*** Data supplied
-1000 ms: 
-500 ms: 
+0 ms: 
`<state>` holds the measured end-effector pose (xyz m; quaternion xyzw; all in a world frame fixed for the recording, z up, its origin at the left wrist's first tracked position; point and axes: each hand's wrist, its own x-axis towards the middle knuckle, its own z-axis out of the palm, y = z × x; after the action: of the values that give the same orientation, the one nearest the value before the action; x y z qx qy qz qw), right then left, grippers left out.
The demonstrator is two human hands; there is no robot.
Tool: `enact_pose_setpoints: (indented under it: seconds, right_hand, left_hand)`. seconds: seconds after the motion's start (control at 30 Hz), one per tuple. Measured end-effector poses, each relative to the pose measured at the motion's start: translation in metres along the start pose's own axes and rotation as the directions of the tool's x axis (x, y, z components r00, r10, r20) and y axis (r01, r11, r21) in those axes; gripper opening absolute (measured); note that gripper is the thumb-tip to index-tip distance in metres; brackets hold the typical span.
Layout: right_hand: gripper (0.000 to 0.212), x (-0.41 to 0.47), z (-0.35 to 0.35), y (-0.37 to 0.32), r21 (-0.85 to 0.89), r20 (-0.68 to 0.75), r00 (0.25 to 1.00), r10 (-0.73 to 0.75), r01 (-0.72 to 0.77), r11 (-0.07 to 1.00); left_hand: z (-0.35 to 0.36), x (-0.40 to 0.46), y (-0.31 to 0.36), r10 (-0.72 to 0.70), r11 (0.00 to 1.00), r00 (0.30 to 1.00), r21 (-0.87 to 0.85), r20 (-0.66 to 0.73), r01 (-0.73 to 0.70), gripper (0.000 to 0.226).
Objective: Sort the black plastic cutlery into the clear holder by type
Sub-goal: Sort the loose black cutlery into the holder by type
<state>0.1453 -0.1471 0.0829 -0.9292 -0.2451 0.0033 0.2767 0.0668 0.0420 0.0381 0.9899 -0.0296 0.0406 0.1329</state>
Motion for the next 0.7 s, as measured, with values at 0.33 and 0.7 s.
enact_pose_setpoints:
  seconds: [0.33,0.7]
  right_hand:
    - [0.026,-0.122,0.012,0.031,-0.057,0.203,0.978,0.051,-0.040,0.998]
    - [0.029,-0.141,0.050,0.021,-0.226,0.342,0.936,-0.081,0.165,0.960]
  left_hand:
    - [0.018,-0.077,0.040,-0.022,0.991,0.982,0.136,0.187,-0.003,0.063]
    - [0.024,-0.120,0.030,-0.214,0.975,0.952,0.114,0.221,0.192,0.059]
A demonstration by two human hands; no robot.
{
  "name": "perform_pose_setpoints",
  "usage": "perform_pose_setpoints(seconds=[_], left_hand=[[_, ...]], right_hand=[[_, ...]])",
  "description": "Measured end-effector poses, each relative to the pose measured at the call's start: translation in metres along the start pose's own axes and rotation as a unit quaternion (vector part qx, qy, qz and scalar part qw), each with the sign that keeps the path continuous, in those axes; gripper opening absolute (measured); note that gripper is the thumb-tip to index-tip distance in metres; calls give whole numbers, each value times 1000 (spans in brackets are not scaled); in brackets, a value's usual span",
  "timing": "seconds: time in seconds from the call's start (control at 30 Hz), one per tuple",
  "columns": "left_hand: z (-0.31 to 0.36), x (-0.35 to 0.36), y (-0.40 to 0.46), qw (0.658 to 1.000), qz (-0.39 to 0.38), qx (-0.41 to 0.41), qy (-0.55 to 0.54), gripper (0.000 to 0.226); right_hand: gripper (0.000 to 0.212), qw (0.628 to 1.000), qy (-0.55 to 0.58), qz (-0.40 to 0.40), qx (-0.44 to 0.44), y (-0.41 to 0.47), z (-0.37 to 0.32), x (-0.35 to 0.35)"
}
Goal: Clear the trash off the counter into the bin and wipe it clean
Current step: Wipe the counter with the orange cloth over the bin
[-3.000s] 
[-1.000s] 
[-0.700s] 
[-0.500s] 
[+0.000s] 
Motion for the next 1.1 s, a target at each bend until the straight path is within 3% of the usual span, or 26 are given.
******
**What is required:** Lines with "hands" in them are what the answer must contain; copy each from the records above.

**Result below:**
The demonstrator is two human hands; there is no robot.
A demonstration by two human hands; no robot.

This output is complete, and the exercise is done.